|
|
Eurovision'da çok yol aldık
Geçen cumartesi, televizyon programlarına gözatmasaydım, Eurovision Şarkı Yarışması'nın farkına varmayacaktım. O gün bizim sokakta dokuz kişiye sordum. Beşi yarışmadan habersizdi. Ülkemizi kimin temsil ettiğini sadece bir tek kişi biliyordu. Yarışmanın nerede yapıldığını ise bilen hiç yoktu. Semiha Yankı'yı İsveç'e nasıl uğurladığımız geldi aklıma. O yıl Türkiye elemelerine kimlerin katıldığını bile ezber etmiştik. Bütün köşe yazarları Eurovision'dan söz ediyordu. Konu, gazetelerin baş sayfalarındaydı. Yankı'nın sonunculukla dönüşüne nasıl içerlemiştik. Şarkıcımıza değil, bize oy vermeyen Haçlılar'a... Haftalarca bunu konuştuk. Sonra kolları sıvayıp ertesi yarışmanın hazırlıklarına giriştik. Bu bizim için öylesine hayati bir konuydu ki, aramızın iyice bozuk olduğu bir yıl, canlı yayında Yunanistan'ın şarkısını kestik, onun yerine İzzet Öz'ün titreyerek sunduğu Bir Başkadır Benim Memleketim'i dinledik. 'Yenilgi'lerin arkası gelmeyince, dünyanın bu 'en önemli olayı'nda birinciliğe uzanmak için basının önderliğinde milletçe kafamızı çalıştırdık, ülkemizin dünya sorunlarını nasıl yakından izlediğini ele güne kanıtlamak için petrol krizini dile getiren bir şarkı ürettik, onu da Süperstar'ımızın yedi düveli sarsacak muhteşem sesine emanet edip güvenle yaban ellere yolladık. Ama hayal kırıklığıyla yine perişan olduk. Ben kendi adıma Çetin Alp'in Opera'sıyla birlikte Eurovision'dan koptum. İngiltere'nin birinci olduğu bir yıl, Londra'daydım. 'Dünyayı sarsacak bu başarı'nın İngiliz gazetelerinin iç sayfalarında tek sütunluk sıradan bir haber olarak verildiğini görmüş, çok şaşırmıştım. Şimdi gazetelerimize, televizyonlarımıza bakıp sokaktakilerle konuşunca, bizim de, aynı oranda olmasa bile, bu olayı gerçek yerine yerleştirmeye başladığımızı görüyor, "Oh be, Eurovision'da ne çok yol almışız," diyorum.

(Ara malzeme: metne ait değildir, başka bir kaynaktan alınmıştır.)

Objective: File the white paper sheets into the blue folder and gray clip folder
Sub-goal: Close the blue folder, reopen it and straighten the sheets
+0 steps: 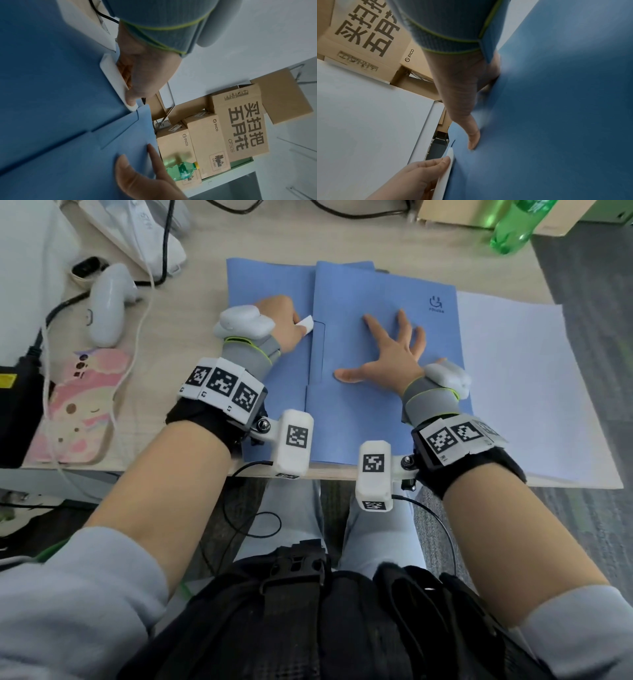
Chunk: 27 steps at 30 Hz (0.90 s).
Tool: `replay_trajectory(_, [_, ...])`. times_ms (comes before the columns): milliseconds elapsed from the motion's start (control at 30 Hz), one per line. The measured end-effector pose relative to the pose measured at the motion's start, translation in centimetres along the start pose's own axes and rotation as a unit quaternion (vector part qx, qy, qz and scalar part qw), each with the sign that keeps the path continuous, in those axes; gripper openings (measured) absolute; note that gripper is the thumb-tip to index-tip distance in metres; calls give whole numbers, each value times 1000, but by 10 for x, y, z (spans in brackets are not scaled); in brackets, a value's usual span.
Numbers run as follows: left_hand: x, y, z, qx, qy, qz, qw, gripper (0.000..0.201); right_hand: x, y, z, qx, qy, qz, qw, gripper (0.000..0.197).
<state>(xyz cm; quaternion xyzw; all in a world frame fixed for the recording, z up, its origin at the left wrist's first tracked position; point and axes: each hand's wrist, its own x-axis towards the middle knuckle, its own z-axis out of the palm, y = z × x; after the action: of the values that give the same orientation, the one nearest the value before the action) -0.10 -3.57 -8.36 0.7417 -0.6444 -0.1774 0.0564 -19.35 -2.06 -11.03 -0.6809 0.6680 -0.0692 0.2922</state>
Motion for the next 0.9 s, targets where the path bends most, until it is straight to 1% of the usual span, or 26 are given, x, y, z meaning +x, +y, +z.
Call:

* Bu arada, değerlendirmelerle ilgili bir noktaya değinmek istiyorum. Yarışmanın gedikli sunucusu Bülent Özveren, 'komşudan komşuya' giden oylardan yakınıyor hep. Yalnız da değil. Gazetelerde komşuların birbirlerini kolladıklarını, oylamalarda politik kaygıların ağır bastığını belirten yazılar, görüşler var. Komşu komşuya sadece politik kaygılarla oy vermiyor bence. Bunda aynı coğrafya bölgesinde doğup büyümenin, yakın kültürleri almanın, benzer beğeniler edinerek yetişmenin de payı var. Bir İsveçli'ye Norveç halk türküsü mü yakın gelir, Güneydoğu Anadolu uzun havası mı? Bizim kanımız Balkan havasıyla mı kaynar, Japon ezgisiyle mi? Herkes kendisine yakın gelen müzikten hoşlanacak elbet. Şunu da unutmamak gerek: Bize en yüksek puanları verenler Hollanda, Fransa, Almanya. Onların toplam 36 puanlarının yanı sıra İsviçre'den de 10 puan aldık. Bu 46 puanı Jaap'lar, Brigitte'ler, Hans'lar mı verdi? O ülkelerde yaşayan gurbetçilerimiz cep telefonlarına sarılmasalardı, sıralamada yerimiz ne olurdu dersiniz?